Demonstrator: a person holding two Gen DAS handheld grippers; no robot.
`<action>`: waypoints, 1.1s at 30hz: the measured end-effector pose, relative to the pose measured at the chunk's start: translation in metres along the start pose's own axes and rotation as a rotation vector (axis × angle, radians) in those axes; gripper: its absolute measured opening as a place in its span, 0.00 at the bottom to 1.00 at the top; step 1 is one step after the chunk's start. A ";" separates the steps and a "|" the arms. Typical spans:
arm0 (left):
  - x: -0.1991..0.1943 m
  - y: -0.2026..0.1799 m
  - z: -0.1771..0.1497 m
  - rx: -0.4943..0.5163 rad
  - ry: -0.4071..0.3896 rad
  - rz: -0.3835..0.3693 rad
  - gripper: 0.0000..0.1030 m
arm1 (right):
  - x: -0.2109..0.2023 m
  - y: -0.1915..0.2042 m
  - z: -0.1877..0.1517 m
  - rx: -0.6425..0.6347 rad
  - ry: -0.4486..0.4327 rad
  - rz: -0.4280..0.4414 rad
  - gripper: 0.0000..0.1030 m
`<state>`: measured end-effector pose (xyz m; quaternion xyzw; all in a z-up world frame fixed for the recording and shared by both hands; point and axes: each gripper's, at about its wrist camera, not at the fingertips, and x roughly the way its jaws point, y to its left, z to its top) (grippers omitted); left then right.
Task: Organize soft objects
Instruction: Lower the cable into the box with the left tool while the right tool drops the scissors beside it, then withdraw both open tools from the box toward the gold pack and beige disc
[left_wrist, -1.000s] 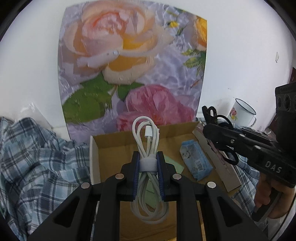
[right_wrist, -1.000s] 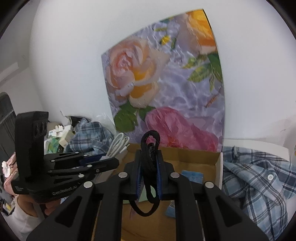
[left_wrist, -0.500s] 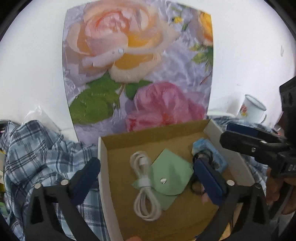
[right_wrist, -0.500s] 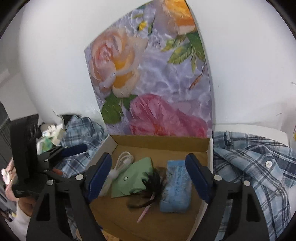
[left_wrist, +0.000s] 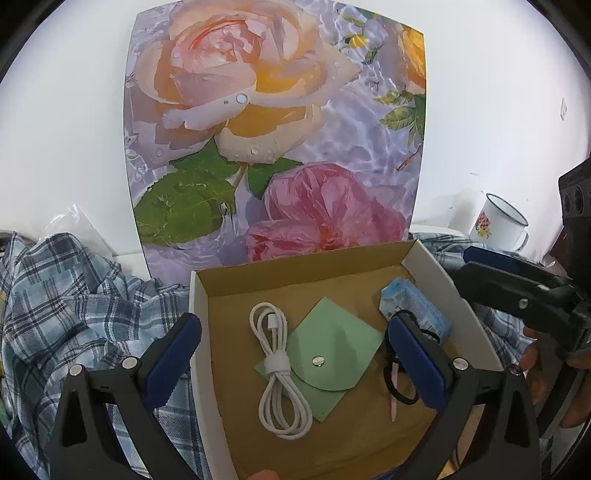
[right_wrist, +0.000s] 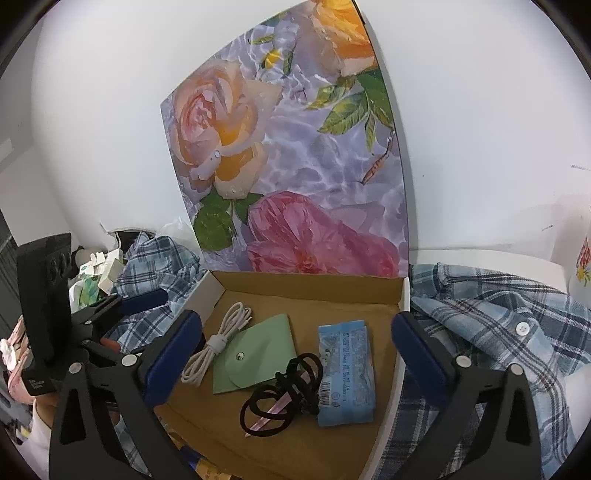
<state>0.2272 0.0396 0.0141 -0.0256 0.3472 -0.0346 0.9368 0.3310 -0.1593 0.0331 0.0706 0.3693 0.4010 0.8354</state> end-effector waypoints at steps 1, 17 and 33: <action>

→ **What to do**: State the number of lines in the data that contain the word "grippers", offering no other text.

→ **Answer**: 2